**WHAT YOU HAVE TO DO:**
Pull out all lines from the listing below in which the word "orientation" appears.

**RAW DATA:**
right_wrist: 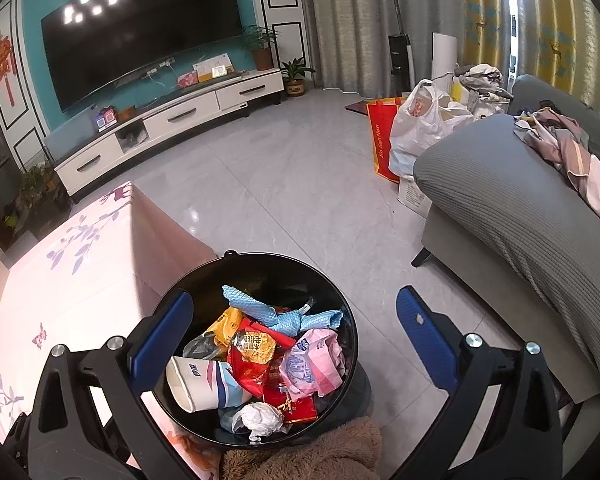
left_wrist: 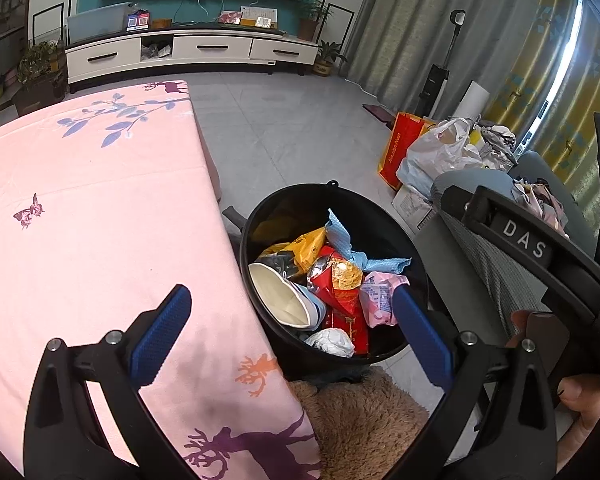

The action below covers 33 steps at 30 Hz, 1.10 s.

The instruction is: Collect trash

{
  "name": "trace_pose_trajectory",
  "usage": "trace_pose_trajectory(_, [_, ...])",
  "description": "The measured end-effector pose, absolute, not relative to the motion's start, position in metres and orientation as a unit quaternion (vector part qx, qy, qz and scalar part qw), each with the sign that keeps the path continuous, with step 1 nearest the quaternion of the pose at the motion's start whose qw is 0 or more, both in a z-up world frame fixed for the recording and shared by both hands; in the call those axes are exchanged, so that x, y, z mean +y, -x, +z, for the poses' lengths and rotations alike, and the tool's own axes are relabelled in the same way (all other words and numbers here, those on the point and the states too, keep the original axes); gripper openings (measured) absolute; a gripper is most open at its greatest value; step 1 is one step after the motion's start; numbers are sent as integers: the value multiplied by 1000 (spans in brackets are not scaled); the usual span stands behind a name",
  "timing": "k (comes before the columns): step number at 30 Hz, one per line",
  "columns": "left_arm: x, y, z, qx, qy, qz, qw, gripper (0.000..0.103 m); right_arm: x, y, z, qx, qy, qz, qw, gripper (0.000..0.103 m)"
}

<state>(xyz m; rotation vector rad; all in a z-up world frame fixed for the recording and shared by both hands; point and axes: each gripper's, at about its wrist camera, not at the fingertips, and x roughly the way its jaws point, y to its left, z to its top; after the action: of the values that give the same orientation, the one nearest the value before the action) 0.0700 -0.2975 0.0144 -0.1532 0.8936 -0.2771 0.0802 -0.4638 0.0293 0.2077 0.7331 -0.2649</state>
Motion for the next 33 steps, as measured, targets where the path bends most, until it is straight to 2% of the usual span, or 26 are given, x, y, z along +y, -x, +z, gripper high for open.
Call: trace_pose_trajectory(33, [-298, -69, 12, 430, 71, -132, 890, 100, -465, -84, 26, 362, -98, -134, 917, 100])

**EXERCISE RESULT:**
  "description": "The measured end-effector pose, absolute, not relative to the motion's start, position in metres and orientation as a unit quaternion (vector part qx, qy, qz and scalar part qw), each with the sign that keeps the path continuous, with step 1 nearest the quaternion of the pose at the motion's start whose qw is 0 or more, both in a z-up world frame fixed for the recording and shared by both hands; in the call those axes are exchanged, so that x, y, z mean +y, -x, +z, for the poses' lengths and rotations alike, and the tool's own axes are relabelled in the same way (all other words and numbers here, those on the point and the states too, keep the original axes); gripper openings (measured) absolute; a gripper is most open at its greatest value; step 1 is one step after the motion's start; numbers are sent as integers: the value multiplied by 1000 (spans in brackets are not scaled); the usual span stands behind a name",
<state>(xyz m; rotation vector rad; all in a z-up world frame fixed for the recording and shared by both hands; point and axes: each gripper's, at about its wrist camera, not at the fingertips, and x roughly the way its jaws point, y to its left, z to its top; after the action: of the values that give the same orientation, the one nearest the value before the action) 0.0700 -0.2975 0.0144 -0.1532 0.8936 -0.2771 0.0802 -0.4638 0.0293 0.2077 0.7331 -0.2649</state>

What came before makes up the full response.